Description of problem: See forum post: https://openshift.redhat.com/community/forums/openshift/not-able-to-access-app-getting-error-500#comment-22270 I worked with the user for a short while on IRC and wasn't able to get to his gear. He is having issues reaching his app in the following ways: 1) rhc app force-stop -d -a main RESULT: Node execution failure (invalid exit code from node). If the problem persists please contact Red Hat support. See http://pastebin.com/A4G9R7Mm 2) rhc app tidy -d -a main RESULT: Node execution failure (invalid exit code from node). If the problem persists please contact Red Hat support.
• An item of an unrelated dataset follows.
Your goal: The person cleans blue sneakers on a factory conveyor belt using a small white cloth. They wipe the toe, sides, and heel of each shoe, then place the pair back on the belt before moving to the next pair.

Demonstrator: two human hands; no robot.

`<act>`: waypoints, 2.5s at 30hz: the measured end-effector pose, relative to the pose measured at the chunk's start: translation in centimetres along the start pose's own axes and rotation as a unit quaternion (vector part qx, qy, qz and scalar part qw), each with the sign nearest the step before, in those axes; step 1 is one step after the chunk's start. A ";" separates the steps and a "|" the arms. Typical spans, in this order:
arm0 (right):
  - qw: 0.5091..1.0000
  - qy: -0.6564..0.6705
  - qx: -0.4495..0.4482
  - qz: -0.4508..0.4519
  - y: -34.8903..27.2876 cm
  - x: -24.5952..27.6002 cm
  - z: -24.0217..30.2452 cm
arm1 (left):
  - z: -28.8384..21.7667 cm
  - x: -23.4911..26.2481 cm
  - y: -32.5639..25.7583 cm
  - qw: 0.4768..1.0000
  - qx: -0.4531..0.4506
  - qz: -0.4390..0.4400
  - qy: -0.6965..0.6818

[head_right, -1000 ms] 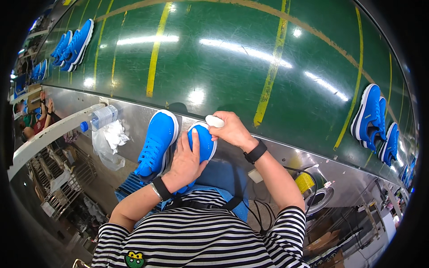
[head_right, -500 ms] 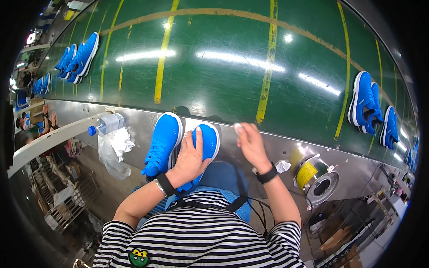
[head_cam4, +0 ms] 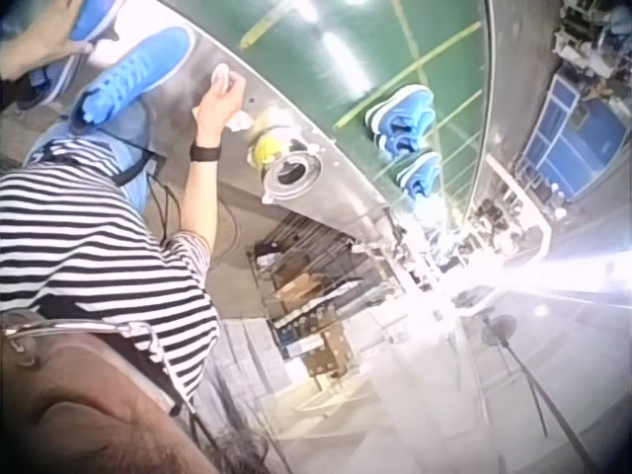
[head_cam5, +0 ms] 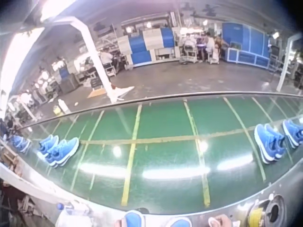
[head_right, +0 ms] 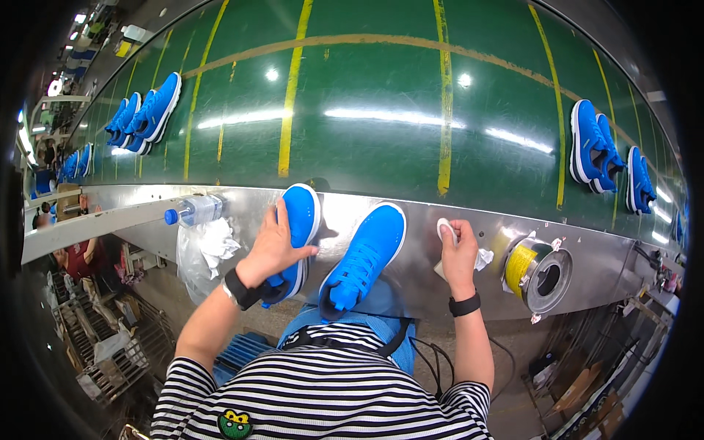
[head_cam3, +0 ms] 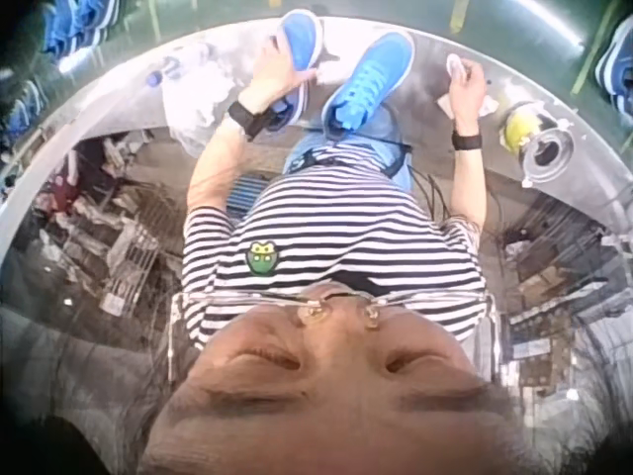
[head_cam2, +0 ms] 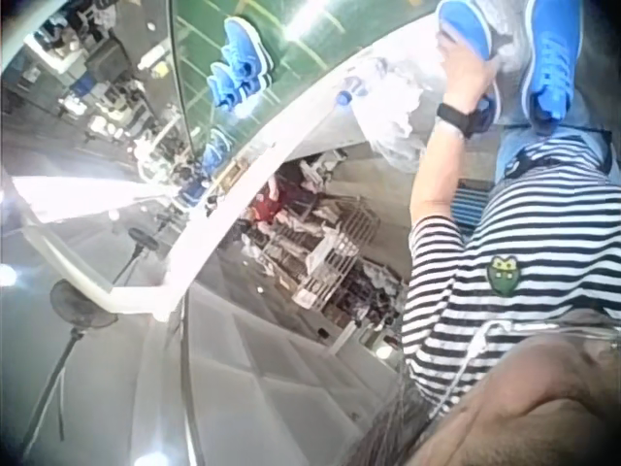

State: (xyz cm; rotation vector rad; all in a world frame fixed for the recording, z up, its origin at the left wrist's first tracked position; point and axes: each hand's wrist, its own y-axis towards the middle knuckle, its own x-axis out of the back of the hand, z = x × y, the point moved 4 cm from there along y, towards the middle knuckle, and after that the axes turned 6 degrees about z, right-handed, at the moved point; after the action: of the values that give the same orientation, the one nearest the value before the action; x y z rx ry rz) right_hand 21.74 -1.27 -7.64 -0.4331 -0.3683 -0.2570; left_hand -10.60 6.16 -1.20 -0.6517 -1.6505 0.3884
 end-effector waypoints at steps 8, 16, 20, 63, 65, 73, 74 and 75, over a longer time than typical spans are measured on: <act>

See http://pastebin.com/h8082puk 3) ssh -v 96903524327743dfa45ff9a2f54df967.com It immediately exits See ssh -v 96903524327743dfa45ff9a2f54df967.com 4) https://main-pingbox.rhcloud.com/ is only responsive on the login splash screen. Subsequent db related txns will fail with 500 errors. Usually, in cases where we get a node execution failure, we try to stop the app and run tidy to clear resources before trying to ssh onto the machine to do some debugging (review app/db logs, etc). We're not able to do any of that. Please reach out to gbabun for more details. In the meantime, I've contacted Ops (rharrison/mmcgrath) to try to restart his app and it was suggested to open a bug as well.
NEF
Its likely the app in question exceeded either the limit on the number of its processes or the memory limits for its gear size.
Followed up on the thread.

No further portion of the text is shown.